Return, from the data below, each line that contains the word "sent".

» **Dataset records**:
········

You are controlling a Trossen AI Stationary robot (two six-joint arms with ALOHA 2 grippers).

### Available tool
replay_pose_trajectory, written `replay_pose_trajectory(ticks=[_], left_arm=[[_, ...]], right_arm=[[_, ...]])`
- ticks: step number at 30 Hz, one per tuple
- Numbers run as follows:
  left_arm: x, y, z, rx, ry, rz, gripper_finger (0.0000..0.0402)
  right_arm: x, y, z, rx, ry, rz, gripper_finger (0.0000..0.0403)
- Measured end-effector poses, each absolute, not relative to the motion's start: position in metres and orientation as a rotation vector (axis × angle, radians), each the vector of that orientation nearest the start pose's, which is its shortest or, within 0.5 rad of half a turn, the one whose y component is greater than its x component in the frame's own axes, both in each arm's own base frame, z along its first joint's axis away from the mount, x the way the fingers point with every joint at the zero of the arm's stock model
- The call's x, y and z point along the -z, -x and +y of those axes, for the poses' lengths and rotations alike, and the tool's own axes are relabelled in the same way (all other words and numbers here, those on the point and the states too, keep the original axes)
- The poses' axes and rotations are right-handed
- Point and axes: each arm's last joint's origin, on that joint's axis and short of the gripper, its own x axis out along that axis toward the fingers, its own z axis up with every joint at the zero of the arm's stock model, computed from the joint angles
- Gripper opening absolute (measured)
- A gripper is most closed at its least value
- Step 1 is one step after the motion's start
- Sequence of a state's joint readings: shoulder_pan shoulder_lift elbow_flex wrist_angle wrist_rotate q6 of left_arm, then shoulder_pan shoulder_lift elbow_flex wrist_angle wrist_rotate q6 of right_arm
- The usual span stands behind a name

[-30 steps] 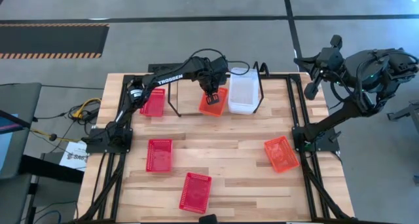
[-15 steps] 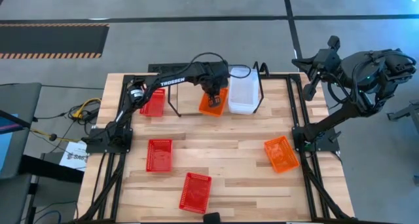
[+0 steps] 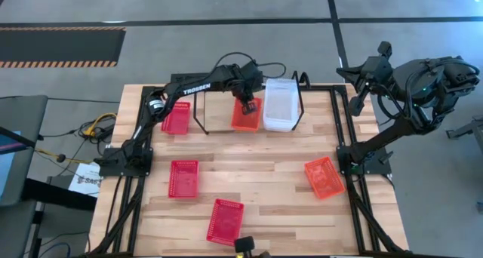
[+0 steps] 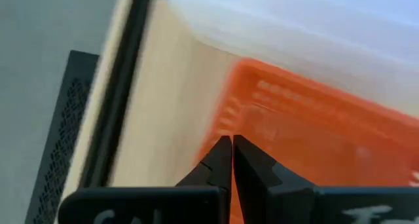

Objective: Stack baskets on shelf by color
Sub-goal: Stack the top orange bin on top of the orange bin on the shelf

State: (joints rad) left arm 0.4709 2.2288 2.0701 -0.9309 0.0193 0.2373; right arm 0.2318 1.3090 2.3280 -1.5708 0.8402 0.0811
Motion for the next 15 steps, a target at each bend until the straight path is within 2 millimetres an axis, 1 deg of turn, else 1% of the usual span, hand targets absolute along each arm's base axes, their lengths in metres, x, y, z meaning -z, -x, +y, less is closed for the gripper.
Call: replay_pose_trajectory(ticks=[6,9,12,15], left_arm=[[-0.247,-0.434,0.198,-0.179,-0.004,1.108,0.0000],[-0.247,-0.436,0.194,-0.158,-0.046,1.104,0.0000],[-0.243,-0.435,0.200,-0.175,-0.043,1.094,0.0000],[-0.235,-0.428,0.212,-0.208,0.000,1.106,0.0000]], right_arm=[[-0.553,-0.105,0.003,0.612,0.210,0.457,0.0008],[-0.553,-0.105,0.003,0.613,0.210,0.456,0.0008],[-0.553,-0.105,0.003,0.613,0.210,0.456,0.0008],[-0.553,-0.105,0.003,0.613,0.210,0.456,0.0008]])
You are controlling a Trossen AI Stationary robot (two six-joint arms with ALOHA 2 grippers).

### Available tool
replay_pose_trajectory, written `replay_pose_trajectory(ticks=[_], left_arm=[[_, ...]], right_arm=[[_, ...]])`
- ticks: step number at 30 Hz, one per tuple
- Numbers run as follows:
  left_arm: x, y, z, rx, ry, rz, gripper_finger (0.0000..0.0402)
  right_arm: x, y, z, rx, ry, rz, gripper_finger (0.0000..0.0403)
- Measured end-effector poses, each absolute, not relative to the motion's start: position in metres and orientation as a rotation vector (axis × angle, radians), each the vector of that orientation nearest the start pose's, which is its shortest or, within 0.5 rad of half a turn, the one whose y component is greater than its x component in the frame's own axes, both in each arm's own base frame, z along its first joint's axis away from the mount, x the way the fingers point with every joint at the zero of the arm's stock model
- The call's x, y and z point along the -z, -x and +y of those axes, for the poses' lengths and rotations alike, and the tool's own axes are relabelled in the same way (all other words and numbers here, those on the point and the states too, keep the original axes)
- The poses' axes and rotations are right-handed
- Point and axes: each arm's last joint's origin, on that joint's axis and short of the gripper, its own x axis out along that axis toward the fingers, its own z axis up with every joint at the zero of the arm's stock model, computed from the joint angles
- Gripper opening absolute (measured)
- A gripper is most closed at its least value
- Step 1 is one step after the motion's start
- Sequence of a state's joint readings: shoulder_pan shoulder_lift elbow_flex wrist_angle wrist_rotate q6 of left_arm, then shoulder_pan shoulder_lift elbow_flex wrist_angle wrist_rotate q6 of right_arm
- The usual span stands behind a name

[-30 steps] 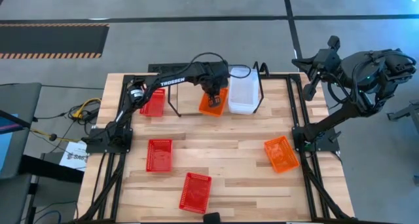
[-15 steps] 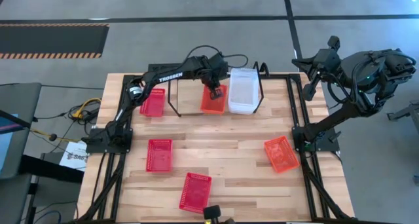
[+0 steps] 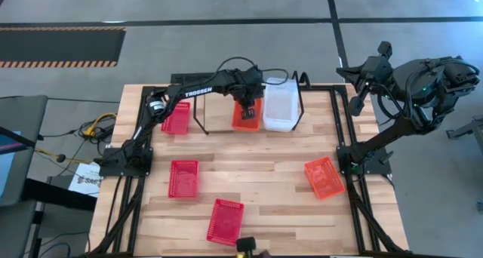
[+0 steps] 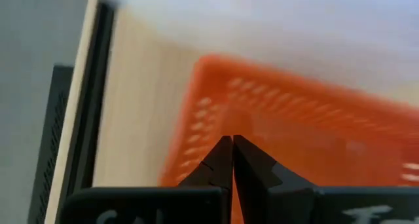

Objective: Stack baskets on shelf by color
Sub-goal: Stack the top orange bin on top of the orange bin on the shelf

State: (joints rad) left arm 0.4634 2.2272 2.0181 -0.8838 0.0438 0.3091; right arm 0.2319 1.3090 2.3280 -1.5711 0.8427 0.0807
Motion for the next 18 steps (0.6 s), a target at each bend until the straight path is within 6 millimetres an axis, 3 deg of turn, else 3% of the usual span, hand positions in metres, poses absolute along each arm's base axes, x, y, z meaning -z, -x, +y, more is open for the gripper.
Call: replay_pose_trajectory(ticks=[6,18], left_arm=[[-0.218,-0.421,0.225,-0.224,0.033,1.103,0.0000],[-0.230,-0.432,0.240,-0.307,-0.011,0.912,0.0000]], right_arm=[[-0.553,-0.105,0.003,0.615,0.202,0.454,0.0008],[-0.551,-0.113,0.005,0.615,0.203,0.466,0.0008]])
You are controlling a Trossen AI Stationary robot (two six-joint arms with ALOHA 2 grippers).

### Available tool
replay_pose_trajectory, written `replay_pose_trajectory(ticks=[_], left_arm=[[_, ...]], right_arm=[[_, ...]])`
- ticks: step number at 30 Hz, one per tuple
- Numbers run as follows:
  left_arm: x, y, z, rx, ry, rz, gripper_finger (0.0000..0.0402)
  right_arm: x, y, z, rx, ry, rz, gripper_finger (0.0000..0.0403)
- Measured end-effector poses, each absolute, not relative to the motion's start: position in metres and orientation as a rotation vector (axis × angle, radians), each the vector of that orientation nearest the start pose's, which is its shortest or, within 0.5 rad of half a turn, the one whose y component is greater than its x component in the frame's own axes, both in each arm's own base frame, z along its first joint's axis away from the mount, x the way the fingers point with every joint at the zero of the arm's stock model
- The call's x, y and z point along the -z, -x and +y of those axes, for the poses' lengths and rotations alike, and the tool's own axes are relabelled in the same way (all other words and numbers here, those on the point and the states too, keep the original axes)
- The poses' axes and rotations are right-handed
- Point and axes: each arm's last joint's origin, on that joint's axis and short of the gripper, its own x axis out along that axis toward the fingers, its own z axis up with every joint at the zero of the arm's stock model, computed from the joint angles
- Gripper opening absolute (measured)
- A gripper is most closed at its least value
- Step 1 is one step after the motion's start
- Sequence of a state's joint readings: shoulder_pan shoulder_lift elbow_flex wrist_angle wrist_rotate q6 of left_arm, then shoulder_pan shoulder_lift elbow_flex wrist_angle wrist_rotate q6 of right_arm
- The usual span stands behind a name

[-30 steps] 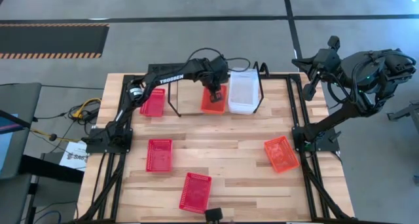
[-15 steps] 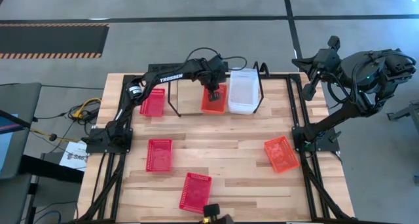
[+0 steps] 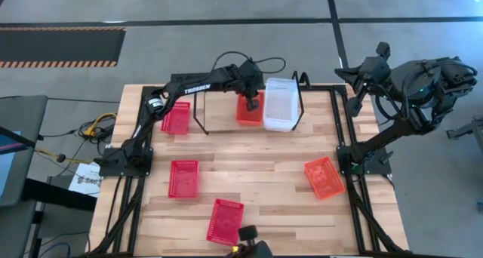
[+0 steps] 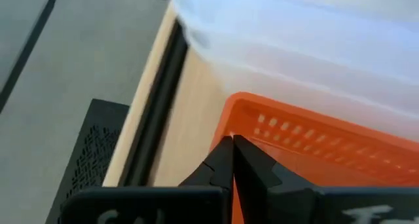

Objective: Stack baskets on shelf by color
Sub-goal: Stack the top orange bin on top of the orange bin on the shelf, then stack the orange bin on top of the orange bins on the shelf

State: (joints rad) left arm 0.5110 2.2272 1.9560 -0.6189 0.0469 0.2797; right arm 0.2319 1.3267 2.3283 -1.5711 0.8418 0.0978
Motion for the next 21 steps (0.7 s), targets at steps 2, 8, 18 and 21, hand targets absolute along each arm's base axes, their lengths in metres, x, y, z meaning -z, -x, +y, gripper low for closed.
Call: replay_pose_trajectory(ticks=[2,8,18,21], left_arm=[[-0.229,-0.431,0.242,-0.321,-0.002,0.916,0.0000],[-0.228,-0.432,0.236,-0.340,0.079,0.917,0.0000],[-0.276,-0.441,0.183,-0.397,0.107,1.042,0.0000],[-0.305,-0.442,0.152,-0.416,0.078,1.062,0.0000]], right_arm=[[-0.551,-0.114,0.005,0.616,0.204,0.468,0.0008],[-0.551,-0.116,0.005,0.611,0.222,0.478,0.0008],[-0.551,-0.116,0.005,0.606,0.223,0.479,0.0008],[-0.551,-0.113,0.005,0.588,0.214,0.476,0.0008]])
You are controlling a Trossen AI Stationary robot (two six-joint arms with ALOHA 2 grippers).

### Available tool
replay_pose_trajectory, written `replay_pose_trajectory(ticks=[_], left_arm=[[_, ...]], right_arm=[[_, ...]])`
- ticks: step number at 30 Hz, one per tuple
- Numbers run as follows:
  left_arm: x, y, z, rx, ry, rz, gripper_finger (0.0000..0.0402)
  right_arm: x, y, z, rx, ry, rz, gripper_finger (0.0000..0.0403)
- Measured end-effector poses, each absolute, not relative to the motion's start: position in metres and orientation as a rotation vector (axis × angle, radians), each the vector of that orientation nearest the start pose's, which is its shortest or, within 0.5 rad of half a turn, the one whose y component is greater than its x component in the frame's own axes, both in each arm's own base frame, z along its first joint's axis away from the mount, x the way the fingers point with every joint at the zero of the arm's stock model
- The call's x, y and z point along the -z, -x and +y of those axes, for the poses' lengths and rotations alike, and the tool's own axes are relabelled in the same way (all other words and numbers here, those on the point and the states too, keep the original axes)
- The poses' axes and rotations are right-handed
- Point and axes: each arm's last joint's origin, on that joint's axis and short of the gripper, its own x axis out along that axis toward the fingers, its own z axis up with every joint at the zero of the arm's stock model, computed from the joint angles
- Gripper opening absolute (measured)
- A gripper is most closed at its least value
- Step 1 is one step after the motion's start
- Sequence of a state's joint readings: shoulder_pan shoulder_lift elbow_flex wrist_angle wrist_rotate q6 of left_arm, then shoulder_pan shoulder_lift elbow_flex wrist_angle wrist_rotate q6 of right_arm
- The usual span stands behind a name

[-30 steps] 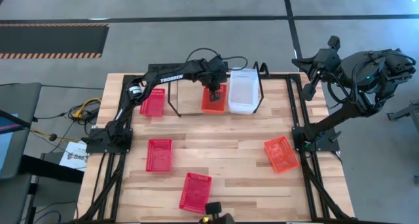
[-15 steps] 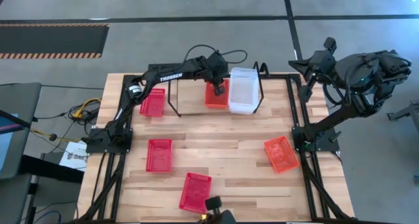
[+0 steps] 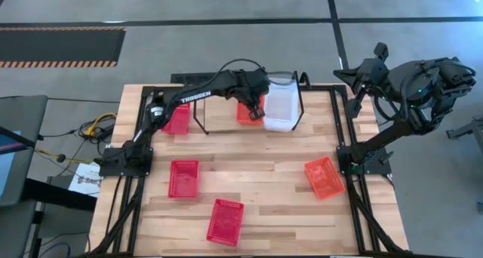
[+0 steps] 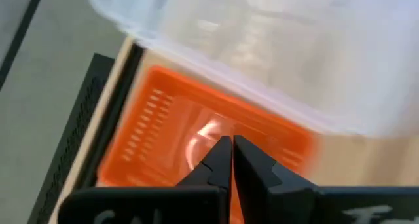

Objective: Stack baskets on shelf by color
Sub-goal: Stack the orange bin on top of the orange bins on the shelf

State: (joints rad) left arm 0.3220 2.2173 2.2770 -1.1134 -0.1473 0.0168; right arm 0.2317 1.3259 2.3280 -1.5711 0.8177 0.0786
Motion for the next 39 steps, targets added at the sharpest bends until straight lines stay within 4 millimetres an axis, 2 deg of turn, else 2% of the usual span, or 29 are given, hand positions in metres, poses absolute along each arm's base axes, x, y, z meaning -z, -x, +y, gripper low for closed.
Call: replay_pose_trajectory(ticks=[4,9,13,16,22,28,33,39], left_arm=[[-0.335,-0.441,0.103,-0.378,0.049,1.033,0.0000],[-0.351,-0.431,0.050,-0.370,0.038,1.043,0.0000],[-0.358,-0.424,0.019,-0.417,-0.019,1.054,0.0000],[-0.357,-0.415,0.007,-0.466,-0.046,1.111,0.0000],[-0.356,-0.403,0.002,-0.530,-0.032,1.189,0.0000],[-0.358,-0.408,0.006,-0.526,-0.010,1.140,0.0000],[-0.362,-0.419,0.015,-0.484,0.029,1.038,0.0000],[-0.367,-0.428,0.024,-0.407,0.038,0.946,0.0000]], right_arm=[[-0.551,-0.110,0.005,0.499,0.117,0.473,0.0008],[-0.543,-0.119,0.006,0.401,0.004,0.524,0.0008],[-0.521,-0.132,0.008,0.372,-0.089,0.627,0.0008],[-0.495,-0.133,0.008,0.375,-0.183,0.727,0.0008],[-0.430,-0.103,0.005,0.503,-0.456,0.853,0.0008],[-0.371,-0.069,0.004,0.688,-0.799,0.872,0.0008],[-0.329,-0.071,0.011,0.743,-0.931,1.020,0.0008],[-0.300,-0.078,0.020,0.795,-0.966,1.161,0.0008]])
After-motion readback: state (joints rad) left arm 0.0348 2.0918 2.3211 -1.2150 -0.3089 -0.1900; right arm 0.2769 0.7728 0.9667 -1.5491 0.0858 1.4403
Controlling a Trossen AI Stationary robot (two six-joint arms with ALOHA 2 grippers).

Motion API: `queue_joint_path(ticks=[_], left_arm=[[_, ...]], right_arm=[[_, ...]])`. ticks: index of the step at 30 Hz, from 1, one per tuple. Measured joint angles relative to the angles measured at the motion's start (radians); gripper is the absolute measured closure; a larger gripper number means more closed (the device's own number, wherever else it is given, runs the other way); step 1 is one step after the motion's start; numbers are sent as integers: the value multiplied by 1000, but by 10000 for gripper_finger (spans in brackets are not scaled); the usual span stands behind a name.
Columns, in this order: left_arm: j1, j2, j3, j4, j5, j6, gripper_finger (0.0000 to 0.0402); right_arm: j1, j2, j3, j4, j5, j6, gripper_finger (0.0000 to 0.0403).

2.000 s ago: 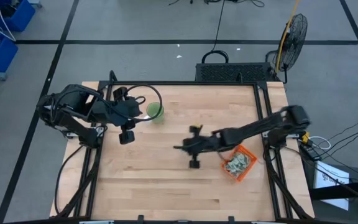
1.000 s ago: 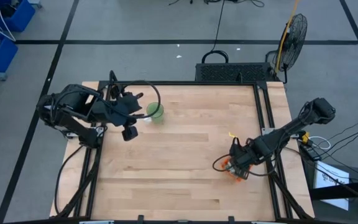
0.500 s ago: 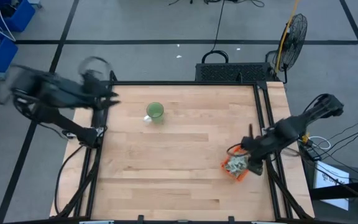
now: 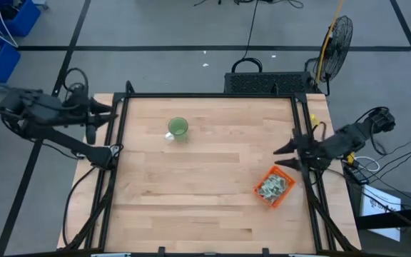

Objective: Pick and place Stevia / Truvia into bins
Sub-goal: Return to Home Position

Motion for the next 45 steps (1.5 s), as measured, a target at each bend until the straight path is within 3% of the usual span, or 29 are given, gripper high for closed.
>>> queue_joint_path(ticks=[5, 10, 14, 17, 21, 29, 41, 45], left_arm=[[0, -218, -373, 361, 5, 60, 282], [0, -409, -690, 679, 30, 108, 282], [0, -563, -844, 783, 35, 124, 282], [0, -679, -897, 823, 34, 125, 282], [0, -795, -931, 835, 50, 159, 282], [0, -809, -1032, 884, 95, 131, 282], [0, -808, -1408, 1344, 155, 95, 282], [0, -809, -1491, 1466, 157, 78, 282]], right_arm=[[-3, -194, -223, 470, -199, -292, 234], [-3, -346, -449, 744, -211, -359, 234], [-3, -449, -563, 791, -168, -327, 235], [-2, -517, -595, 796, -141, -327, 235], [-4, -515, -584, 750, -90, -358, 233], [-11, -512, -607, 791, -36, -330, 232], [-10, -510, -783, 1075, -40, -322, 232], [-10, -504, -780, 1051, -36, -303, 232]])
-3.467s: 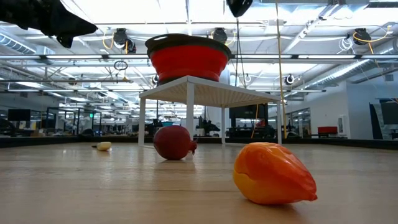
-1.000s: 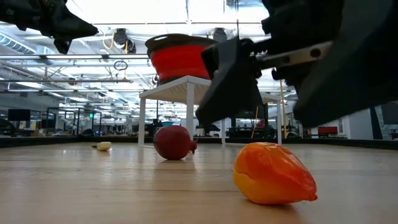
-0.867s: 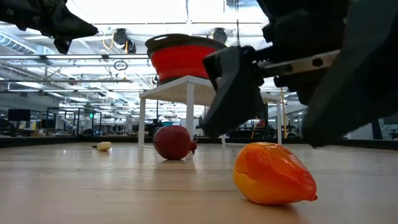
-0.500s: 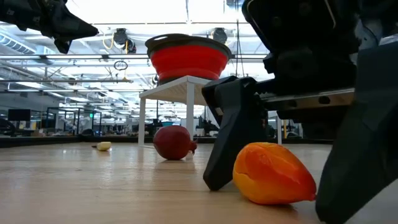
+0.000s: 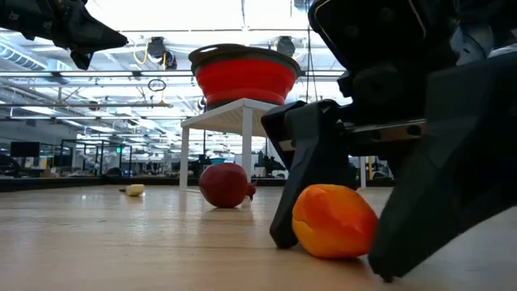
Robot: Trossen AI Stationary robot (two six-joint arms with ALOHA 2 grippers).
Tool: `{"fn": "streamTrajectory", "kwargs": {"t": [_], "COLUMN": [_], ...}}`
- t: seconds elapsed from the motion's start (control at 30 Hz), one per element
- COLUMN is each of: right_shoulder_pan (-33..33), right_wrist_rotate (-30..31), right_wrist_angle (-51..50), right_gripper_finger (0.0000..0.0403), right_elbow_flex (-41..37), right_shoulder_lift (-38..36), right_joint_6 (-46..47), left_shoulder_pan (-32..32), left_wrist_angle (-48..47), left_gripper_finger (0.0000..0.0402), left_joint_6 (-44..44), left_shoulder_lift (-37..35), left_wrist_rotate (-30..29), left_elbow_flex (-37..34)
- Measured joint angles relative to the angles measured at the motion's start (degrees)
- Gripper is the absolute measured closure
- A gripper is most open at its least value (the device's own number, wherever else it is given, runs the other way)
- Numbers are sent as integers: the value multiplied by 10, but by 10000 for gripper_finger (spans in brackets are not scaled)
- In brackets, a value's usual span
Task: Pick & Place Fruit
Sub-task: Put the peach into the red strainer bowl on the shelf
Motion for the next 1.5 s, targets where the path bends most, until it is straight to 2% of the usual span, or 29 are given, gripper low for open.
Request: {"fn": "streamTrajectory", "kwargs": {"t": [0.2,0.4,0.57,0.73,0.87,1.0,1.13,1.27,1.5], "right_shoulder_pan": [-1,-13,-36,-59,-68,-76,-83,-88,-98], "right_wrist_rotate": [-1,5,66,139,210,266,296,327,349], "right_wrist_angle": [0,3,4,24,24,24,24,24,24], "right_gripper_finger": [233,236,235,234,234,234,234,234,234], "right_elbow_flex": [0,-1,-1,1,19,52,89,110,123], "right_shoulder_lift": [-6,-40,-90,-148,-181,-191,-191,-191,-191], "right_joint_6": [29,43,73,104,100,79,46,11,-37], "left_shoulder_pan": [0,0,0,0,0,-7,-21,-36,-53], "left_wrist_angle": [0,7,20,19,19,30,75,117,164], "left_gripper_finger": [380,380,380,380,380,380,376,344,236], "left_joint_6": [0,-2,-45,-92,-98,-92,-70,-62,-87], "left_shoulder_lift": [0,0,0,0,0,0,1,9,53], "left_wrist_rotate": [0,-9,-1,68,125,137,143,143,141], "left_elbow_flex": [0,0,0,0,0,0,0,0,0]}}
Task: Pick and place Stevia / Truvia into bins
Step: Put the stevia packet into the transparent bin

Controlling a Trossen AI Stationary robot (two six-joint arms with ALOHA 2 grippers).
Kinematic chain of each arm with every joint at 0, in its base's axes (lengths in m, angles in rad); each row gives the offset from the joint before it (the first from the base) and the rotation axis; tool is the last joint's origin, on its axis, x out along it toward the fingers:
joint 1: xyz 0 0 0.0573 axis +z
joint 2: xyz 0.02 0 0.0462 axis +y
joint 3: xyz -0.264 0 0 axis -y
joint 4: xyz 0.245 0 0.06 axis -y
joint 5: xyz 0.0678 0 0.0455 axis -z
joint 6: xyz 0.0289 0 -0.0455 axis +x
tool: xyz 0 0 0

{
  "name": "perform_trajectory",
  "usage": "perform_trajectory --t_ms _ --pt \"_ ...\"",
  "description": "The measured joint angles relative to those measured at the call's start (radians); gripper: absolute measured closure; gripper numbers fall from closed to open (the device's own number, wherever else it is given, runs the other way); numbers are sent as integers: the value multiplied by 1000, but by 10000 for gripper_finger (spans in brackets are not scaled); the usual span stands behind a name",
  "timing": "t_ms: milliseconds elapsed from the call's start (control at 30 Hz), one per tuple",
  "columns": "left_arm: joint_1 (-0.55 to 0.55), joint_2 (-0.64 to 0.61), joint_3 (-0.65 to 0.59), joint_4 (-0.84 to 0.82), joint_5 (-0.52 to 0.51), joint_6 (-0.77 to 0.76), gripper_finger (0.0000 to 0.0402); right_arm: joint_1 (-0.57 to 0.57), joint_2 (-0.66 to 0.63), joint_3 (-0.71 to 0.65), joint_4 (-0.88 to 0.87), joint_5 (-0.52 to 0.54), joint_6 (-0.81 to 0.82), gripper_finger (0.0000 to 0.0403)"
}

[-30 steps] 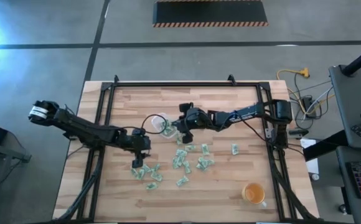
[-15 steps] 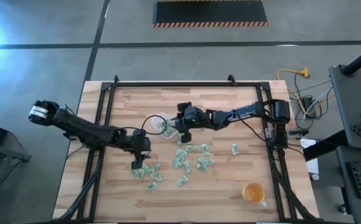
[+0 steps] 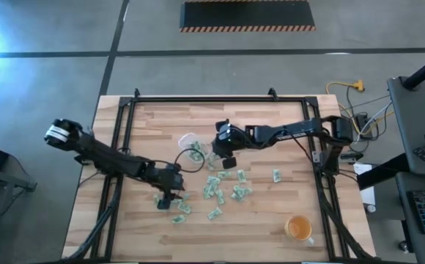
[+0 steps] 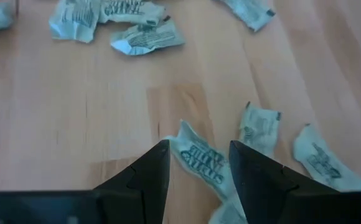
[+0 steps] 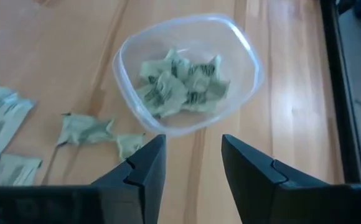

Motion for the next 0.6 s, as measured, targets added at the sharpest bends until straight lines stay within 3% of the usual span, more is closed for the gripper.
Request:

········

» **Output of the exercise**:
Motion API: `queue_joint_path(ticks=[_], left_arm=[[_, ...]], right_arm=[[_, ...]])`. ticks: index of the step at 30 Hz, from 1, one per tuple. Measured joint angles relative to the angles measured at the motion's start (radians); gripper is the absolute measured closure; a larger gripper number means more closed (the device's own number, wherever else it is given, runs the other way); step 1 is one step after the motion's start; numbers are sent as integers: the value multiplied by 1000, but by 10000 for gripper_finger (spans in brackets are not scaled); the usual span stands behind a name.
- Numbers are sent as integers: the value multiplied by 10, but by 10000 for gripper_finger (spans in brackets are not scaled)
  "description": "The measured joint angles relative to those measured at the call's start (radians); gripper: absolute measured closure; gripper numbers fall from closed to open (the device's own number, wherever else it is given, runs the other way); numbers are sent as integers: the value multiplied by 1000, but by 10000 for gripper_finger (spans in brackets are not scaled); the usual span stands behind a name",

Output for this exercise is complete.